As for the songs, they are all strong with no real weak points. I do have my favourites, but I can happily listen to the album in its entirety and get a strong buzz from it. Each one has something different and unique to offer the listener, whether it be in the realms of jazz or metal. I will go through each of my very favourite tracks.

Veil Of Maya -

The opener is one of the best of all 90s metal, and that is saying something as metal bands tend to open their albums with a very powerful song. Veil Of Maya is different though, because it is one of the heaviest songs and one of the weirdest songs Cynic have ever recorded. My favourite section has to be the female vocal sections, as they are just plain weird but beautiful at the same time. The guitar solo here, as with all of them off this disk, provides the jazz influence most obviously. Great track though, recommended for any prog lover, and I'm also to believe that the mp3 is sampled here on PA, so there is absolutely no excuse not to have a listen.

Celestial Voyage -

Simply stunning, this track currently has... 91 plays on my itunes, and i am stiull finding something new within every time. Everything is just stunning all the way through, and Masdival's robotic vocals sound perfect on here, just perfect. It is also highly technical in places, like the guitar solo in 15/8 for example. Nothing more I can say about this track, other than like the one before, strong jazz influences are popping their heads through all over the shot and that it's pretty damn heavy. Don't be put off though, this is a phenomenal piece of art.

Uroboric Forms -

The heaviest on the album, this one is also very strange to unprepared ears. Fantastic nonetheless. The drumming on this is also top notch, but who would expect any less from one of the underated drumming greats of all time, Sean Reinert? A very tight composition with catchy melody here and there, brilliant syncopation and killer riffs. As mentioned above, this bares a few similarities with any song off the album Human by Death.

How Could I -

I don't really like to do this with a masterpiece album, but if I were to pick a favourite, this would undoubtedly be it. Everything is here: loud sections, quiet sections, great lyrics, melody, brutality, outstanding performances from all musicians, technicallity, syncopation... even keyboards. If there ever was an archetypal Cynic song, then this would be it. Utterly superb.

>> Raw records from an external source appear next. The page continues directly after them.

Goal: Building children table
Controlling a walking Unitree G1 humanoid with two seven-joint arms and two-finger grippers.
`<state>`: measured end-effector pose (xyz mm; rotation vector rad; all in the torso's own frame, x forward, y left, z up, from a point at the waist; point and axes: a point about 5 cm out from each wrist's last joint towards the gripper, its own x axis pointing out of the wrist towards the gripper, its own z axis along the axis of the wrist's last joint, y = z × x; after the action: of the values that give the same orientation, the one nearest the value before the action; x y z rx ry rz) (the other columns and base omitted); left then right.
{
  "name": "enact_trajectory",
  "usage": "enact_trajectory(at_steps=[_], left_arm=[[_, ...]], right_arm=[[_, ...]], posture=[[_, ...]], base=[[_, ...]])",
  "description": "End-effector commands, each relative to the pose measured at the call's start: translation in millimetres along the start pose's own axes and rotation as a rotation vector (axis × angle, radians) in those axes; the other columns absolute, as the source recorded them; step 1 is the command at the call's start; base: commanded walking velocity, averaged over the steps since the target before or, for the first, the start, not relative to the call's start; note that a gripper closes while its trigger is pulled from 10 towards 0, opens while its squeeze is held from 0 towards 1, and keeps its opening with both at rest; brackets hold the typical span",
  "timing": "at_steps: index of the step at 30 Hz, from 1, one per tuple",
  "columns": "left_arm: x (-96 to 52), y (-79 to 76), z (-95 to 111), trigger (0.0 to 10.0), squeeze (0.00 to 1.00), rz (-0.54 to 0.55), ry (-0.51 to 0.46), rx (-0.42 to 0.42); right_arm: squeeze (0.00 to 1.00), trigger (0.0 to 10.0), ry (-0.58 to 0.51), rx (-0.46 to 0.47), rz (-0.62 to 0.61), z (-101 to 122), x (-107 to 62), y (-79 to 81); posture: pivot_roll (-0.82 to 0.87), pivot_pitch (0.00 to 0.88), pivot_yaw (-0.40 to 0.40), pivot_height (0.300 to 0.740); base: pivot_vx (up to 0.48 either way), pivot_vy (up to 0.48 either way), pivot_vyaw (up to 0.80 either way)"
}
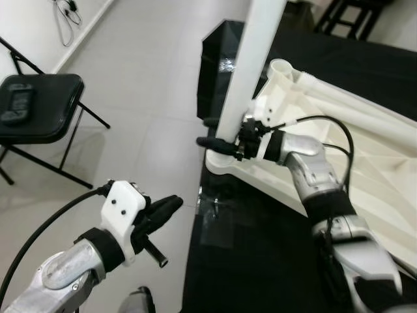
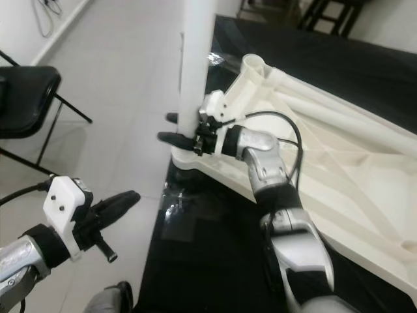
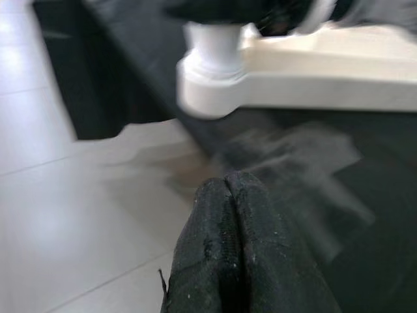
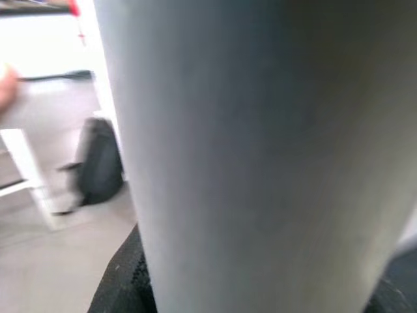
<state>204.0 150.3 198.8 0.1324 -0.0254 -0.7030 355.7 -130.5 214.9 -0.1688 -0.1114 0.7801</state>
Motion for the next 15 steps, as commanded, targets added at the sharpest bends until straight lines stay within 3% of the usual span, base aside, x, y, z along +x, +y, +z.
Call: enact_trajectory(at_steps=[1,2,3,5,8,9,10,14,15], left_arm=[[-2.8,4.3,-4,10.0,0.00,-0.003,0.020,0.010],[-2.8,4.3,-4,10.0,0.00,-0.003,0.020,0.010],[-2.6,6.0,-5,10.0,0.00,-0.004,0.022,0.010],[-0.9,6.5,-5,10.0,0.00,-0.009,0.018,0.009],[3.5,6.4,-5,10.0,0.00,-0.020,0.013,0.014],[5.5,6.1,-4,10.0,0.00,-0.025,0.008,0.019],[5.7,5.9,-3,10.0,0.00,-0.025,0.005,0.021],[5.8,5.9,-3,10.0,0.00,-0.027,0.002,0.025],[6.0,5.9,-3,10.0,0.00,-0.029,0.002,0.027]], right_arm=[[0.00,0.0,0.449,0.126,-0.324,-87,-53.7,32.2],[0.00,0.0,0.449,0.126,-0.324,-87,-53.7,32.2],[0.00,0.0,0.456,0.151,-0.345,-88,-63.6,51.4],[0.00,0.0,0.433,0.124,-0.349,-83,-63.5,56.4],[0.00,0.0,0.376,0.080,-0.313,-72,-44.7,47.1],[0.00,3.3,0.354,0.063,-0.284,-64,-31.8,42.5],[0.00,10.0,0.346,0.067,-0.262,-61,-25.4,42.2],[0.00,10.0,0.325,0.072,-0.210,-51,-16.7,46.7],[1.00,10.0,0.302,0.100,-0.184,-45,-14.4,51.5]], posture=[[0.09,0.274,-0.083,0.740],[0.09,0.274,-0.083,0.740],[0.09,0.274,-0.083,0.740],[0.08,0.249,-0.076,0.740],[0.09,0.238,-0.084,0.740],[0.10,0.235,-0.089,0.740],[0.10,0.234,-0.090,0.740],[0.10,0.231,-0.091,0.740],[0.11,0.230,-0.091,0.740]], base=[[0.000,0.000,0.00],[0.000,0.000,0.00],[0.000,0.000,0.00],[0.000,0.000,0.00],[0.000,0.000,0.00],[0.000,0.000,0.00],[0.000,0.000,0.00],[0.000,0.000,0.00],[0.000,0.000,0.00]])
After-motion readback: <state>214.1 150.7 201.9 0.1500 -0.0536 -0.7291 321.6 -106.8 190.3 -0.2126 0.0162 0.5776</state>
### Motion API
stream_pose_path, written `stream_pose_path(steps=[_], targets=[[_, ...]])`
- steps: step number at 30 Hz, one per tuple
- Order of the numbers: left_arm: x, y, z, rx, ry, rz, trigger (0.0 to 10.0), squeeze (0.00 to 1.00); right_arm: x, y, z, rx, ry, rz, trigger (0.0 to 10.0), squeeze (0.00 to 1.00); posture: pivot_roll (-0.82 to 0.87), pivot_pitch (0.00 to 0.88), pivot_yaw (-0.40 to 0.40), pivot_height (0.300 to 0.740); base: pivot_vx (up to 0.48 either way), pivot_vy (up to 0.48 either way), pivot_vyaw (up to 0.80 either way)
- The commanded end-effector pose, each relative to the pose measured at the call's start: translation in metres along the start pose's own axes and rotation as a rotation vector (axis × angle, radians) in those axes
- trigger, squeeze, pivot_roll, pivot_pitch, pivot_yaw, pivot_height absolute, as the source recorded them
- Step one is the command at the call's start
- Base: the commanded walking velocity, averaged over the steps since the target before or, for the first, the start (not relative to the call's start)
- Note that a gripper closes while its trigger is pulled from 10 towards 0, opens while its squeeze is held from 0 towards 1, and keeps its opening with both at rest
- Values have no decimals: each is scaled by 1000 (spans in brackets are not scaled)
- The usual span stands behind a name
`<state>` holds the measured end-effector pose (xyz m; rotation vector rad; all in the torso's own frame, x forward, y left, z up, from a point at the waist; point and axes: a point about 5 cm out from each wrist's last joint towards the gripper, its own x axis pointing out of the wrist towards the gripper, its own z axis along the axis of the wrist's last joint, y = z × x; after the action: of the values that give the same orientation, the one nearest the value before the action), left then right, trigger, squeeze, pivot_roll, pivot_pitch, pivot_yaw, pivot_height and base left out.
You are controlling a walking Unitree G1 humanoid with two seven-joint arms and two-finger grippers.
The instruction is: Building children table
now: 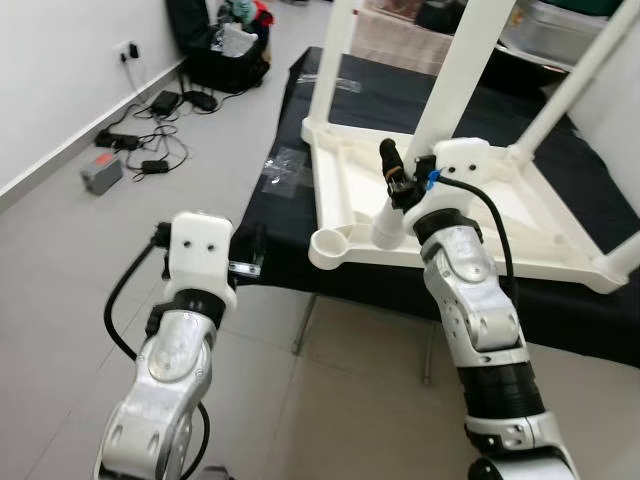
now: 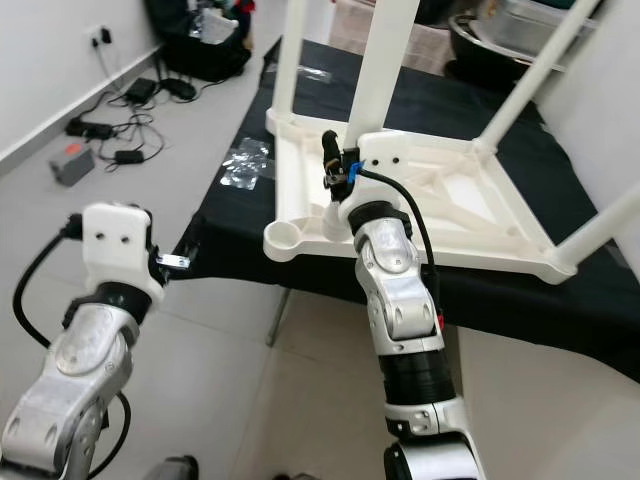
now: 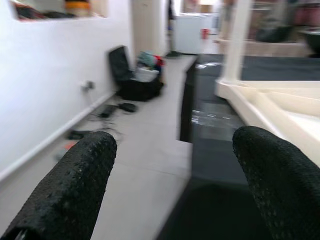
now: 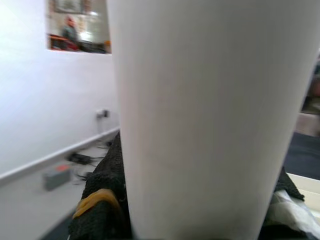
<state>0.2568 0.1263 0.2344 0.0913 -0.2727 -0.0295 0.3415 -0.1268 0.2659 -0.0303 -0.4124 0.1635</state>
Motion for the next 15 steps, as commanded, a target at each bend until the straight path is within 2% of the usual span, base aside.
stream_pose_path(steps=[1,13,15], targets=[[1,-3,-2,14,2,-6,10000,0,-1,2,-4,19,20,19,10000,0,74,148,-164,740,0,0,0],[13,3,0,54,-20,47,10000,0,-6,6,-3,30,-1,32,10000,0,74,146,-149,740,0,0,0],[13,3,1,58,-23,45,10000,0,-6,5,-2,32,-2,31,10000,0,76,145,-150,740,255,0,0]])
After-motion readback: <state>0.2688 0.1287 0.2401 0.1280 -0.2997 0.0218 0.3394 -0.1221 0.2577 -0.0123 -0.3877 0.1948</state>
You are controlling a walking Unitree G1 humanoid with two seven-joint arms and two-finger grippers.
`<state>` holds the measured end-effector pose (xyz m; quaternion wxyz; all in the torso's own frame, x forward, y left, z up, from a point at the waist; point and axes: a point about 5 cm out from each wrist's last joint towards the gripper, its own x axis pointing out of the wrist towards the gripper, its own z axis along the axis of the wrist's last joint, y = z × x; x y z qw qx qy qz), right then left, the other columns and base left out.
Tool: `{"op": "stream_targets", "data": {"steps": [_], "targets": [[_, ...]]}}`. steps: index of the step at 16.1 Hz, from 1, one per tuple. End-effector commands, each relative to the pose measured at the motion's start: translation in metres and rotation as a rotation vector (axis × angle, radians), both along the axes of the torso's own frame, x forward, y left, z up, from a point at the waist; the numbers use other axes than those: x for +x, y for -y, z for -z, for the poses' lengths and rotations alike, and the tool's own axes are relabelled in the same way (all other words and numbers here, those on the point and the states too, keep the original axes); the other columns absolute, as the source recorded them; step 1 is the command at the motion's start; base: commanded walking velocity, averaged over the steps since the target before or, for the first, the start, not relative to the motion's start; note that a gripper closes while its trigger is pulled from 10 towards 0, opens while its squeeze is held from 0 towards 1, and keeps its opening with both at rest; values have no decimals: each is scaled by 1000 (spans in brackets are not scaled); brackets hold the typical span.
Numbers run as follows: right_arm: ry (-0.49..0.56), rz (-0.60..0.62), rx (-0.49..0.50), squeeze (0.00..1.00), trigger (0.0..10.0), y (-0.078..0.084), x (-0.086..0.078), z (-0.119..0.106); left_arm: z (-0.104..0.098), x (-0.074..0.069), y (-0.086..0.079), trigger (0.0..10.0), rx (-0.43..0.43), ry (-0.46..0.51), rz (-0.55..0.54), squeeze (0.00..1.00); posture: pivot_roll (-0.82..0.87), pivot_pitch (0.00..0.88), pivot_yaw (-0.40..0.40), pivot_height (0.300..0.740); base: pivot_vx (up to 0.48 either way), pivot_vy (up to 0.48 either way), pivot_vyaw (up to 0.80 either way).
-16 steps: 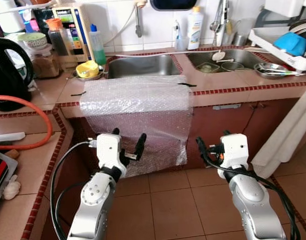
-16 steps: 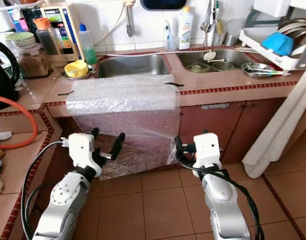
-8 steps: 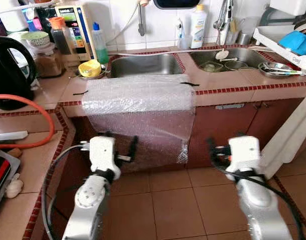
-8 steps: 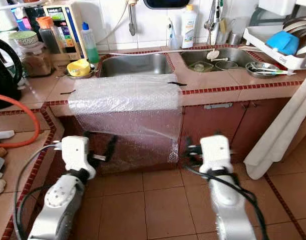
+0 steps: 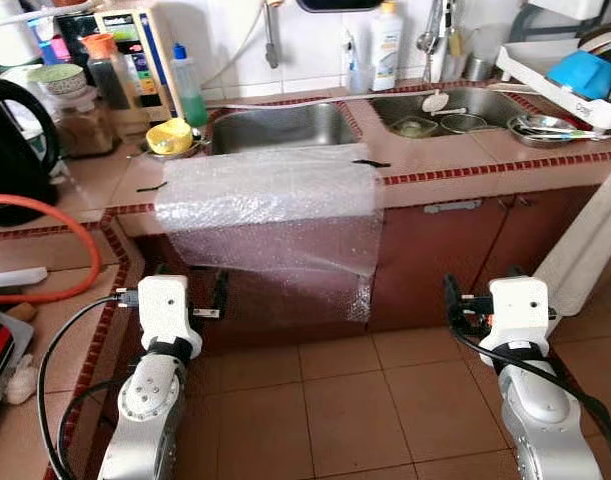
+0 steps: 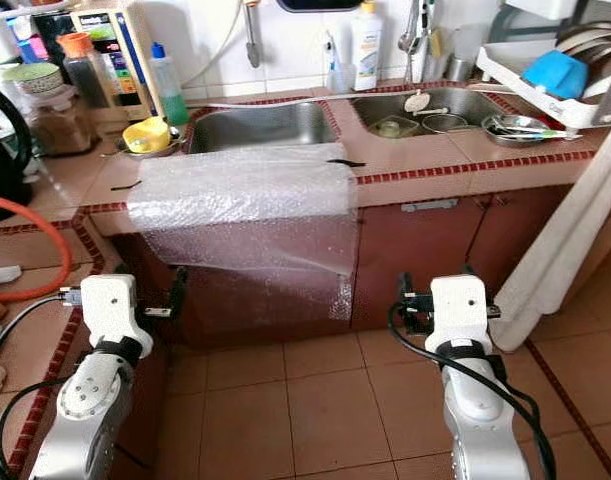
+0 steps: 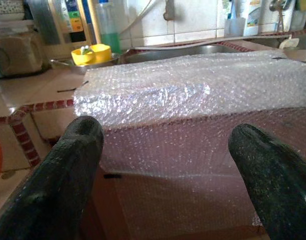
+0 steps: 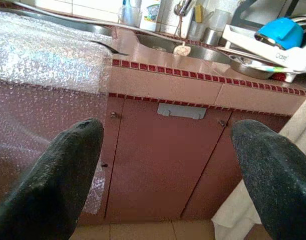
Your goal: Kitchen organization
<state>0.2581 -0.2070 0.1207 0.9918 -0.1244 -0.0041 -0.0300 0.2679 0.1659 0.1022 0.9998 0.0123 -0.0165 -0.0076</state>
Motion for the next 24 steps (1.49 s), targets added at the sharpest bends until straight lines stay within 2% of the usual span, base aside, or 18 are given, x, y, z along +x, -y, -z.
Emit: {"op": "stream_targets", "data": {"steps": [1,3,8,24], "targets": [[34,-15,7,0,10000,-4,2,-10,-5,-1,-4,10000,14,17,-3,0,-261,24,92,740,0,0,0],[38,-23,8,0,10000,-7,2,-10,-3,-3,-1,10000,-27,7,36,0,-262,21,91,740,0,0,0],[43,-46,9,0,10000,-12,5,-11,-5,-4,8,10000,-63,19,77,0,-258,17,87,740,156,0,0],[40,-83,13,0,10000,-21,9,-10,-3,-4,13,10000,-67,10,105,0,-251,19,86,740,338,0,0]]}}
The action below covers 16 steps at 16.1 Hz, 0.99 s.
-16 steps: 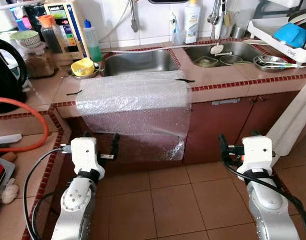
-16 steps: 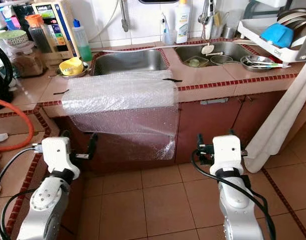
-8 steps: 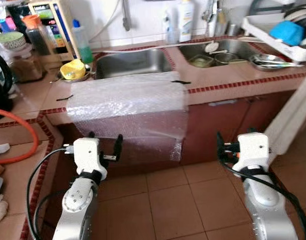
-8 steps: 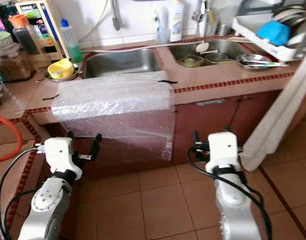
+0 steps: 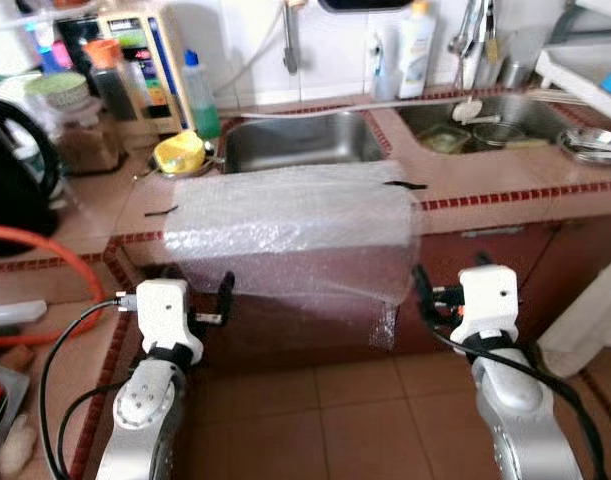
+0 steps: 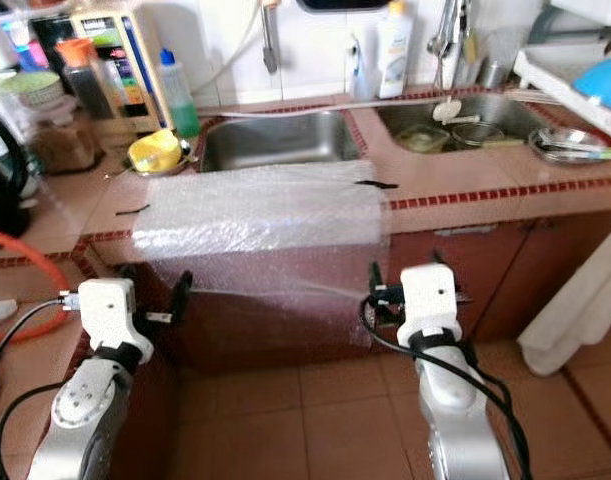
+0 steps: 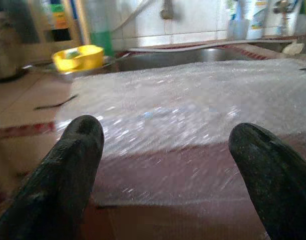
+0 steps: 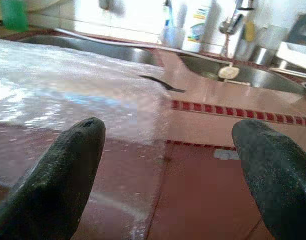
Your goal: Kitchen organization
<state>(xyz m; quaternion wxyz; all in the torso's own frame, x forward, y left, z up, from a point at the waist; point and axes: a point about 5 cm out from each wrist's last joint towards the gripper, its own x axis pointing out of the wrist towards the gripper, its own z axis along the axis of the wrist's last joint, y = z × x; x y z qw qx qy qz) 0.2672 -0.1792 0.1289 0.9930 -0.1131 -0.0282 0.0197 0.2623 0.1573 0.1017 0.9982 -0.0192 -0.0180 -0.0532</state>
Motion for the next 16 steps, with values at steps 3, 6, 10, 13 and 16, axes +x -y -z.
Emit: {"op": "stream_targets", "data": {"steps": [3,6,10,13,16], "targets": [[6,15,-9,0,10000,5,0,-2,-2,2,6,10000,-7,5,18,0,-254,20,85,740,350,0,0],[9,13,-14,0,10000,5,1,-2,-2,2,8,10000,-5,3,31,0,-256,20,83,740,340,0,0],[10,9,-18,0,10000,5,1,-3,-1,2,10,10000,-7,-1,43,0,-255,18,82,740,405,0,0],[8,4,-18,0,10000,4,2,-2,2,1,13,10000,-4,-9,56,0,-254,13,77,740,356,0,0],[10,0,-18,0,10000,3,3,-3,2,1,14,10000,-10,-11,69,0,-254,7,76,740,364,0,0]]}}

Overall, I think this album deserves a lot of patience, and takes a lot of time to appreciate fully (it took me the best part of 6 months). But once you do hit the stage of liking it, you will probably love it. There is so much to offer here (more than most of the albums on this site for that matter), from drum solos to irregular time patterns to jazz guitarwork and death growls, all in the space of half an hour. For this reason and the many reasons mentioned within the songs, this album is a masterpiece. There is only one album from the 90s that competes with this one, and that is Death's Symbolic, which is possibly the greatest metal album of all time in my opinion. 5 stars, without an inch of a doubt.